Nueva anatomía de Madrid
Habrán nacido hoy mismo, puede que bajo la manta entre sofisticada y tranquilizadora de un hospital en Andalucía o en Cantabria. Quizá hayan venido al mundo en condiciones insalubres por la cordillera andina o entre el polvo del desierto africano, marcando con su primer berrido la necesidad de huir en busca de una vida más digna. Todavía no lo saben, no han abierto ni siquiera los ojos para ver el mundo. Pero el destino que han marcado ya previamente las estadísticas se les ha adelantado, les ha dictado incluso, con años de ventaja, su propia decisión.
La mitad de los madrileños hemos nacido fuera de Madrid. Uno de cada dos -entre los 3.205.334 millones censados en la capital- también hemos crecido lejos, aunque la distancia entre lo que separa a esta ciudad del mundo sea una variable de lo más relativa. Además, nada parece que vaya a cambiar en ese sentido. Afortunadamente.
Con esa fascinante paradoja vamos marcando el carácter de estas calles abiertas, nada ensimismadas en sí mismas, generosas, libérrimas y en radical mutación constante, que van cambiando sus acentos, su físico, su anatomía al tiempo que dejan el poso de una misteriosa y milagrosa autenticidad en sus venas de alquitrán.
Cuando alguien llegaba a Madrid hace 20 años y posaba las maletas en una pensión, en un colegio mayor, en la fría desnudez sin calefacción central de un piso de alquiler o en casa de algún familiar puede que no llegara a sospechar que quedaría atrapado en su dulce anarquía mesetaria, afectado para siempre por la filosofía que salía humeante de sus tugurios, donde por ejemplo Joaquín Sabina, ese madrileño de Úbeda, buscaba definiciones que la hicieran justicia a medio camino entre Galdós y Bob Dylan.

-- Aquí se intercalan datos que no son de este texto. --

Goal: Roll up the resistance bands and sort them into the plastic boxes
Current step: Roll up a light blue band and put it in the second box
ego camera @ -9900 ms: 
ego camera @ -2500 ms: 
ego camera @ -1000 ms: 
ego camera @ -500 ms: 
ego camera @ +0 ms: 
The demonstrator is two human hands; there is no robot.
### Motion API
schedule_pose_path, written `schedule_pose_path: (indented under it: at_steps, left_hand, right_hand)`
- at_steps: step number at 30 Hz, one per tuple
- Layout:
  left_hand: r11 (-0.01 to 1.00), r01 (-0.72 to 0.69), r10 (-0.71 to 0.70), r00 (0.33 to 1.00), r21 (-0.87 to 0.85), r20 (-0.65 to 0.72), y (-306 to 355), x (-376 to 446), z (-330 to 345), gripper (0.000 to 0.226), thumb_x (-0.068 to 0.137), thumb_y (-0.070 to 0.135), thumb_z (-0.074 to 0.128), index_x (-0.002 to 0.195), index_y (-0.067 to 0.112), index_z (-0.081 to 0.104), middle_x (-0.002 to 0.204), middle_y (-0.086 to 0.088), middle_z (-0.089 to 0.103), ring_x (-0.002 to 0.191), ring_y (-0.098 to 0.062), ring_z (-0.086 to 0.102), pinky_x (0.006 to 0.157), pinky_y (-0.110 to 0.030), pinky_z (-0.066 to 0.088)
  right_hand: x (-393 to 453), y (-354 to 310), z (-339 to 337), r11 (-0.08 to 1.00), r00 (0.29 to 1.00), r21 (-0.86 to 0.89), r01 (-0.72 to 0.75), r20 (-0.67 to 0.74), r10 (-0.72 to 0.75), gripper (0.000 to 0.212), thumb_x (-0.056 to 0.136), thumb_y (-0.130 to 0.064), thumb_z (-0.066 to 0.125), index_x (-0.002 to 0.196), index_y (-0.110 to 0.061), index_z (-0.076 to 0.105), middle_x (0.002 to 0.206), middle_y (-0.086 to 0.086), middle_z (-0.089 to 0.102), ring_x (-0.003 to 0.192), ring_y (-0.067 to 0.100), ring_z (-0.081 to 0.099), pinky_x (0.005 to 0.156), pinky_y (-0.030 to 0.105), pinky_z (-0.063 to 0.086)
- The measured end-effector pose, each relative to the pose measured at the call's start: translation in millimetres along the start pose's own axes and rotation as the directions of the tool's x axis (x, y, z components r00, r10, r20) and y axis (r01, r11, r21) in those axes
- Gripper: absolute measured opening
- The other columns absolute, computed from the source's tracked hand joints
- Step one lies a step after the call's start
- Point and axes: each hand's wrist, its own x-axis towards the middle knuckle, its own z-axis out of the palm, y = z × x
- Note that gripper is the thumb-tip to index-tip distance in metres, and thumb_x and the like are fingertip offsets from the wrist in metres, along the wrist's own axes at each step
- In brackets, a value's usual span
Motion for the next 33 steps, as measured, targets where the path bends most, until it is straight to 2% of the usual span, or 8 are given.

Él nos ha enseñado a quererla mucho más que otros pero va a ser tan duro como gratificante el papel de sus futuros trovadores. Aunque algunos sospecháramos que Cela podría tener algo de razón cuando definía a Madrid como ese poblachón a medio camino entre Navalcarnero y Kansas City poblado de subsecretarios, muchos también creemos que se quedó corto y necesitó toda una Colmena o un San Camilo, 1936 para definirla mejor. Aquella cutrez entre violenta y tierna que nos fascinaba, era la certera y desastrosa hija descarriada de la ciudad que nos habían mostrado Galdós y Valle-Inclán, pero llevaba encima demasiada tisis y gonorrea infectadas por la guerra y el franquismo como para que la pudiéramos soportar mucho tiempo. Llegó la alegre movida también y ese existencialismo vital y ecléctico que le dieron los escritores y los artistas de la transición. Pero ahora necesitamos otro fresco para mostrar a los futuros madrileños nacidos fuera de Madrid. Un lienzo en que encuentren esa ciudad finalmente cosmopolita. La que va sin apenas darse cuenta, cambiando su acento cheli, su modo de hablar explícito y contundente, entre tabernario y taurino, por unos dejes latinoamericanos guatacones y seductores, que nos prestan la rica variedad del Caribe, la lunática dulzura brasileña o la maravillosa tonalidad musical argentina mezclados con la discreta autodisciplina desconcertada de quienes vienen del este Europeo, o con la abrupta percusión que se desprende de la manera de hablar subsahariana y la atropellada amabilidad sonora del Lejano Oriente.
Ese Madrid deberá mostrar a sus hijos su nueva piel también. En algunos barrios, ese castaño oscuro que dominaba antaño va aclarándose con un rubio eslavo, mientras que el castaño claro de otras esquinas se irá oscureciendo al tiempo que las cruces y el sonido de los órganos se vayan confundiendo con la llamada a la oración de los imanes.
El olor y el sabor a callo y a zarajo, a panceta y a patata brava que desprendían los extractores de humo van perdiendo algún protagonismo, pero bailan el chotis encantados con las ruedas de kebab y se dulcifican o se excitan con el sushi de los escaparates y los patos lacados de las cocinas orientales. El madrileño hace hoy la digestión en paz, alimentando la ciudad de una regenerada tolerancia abierta a todo el que quiera poblarla pese a no haber venido al mundo estrictamente en su seno. Pese a haber nacido fuera, que es la mejor forma de sentirse dentro.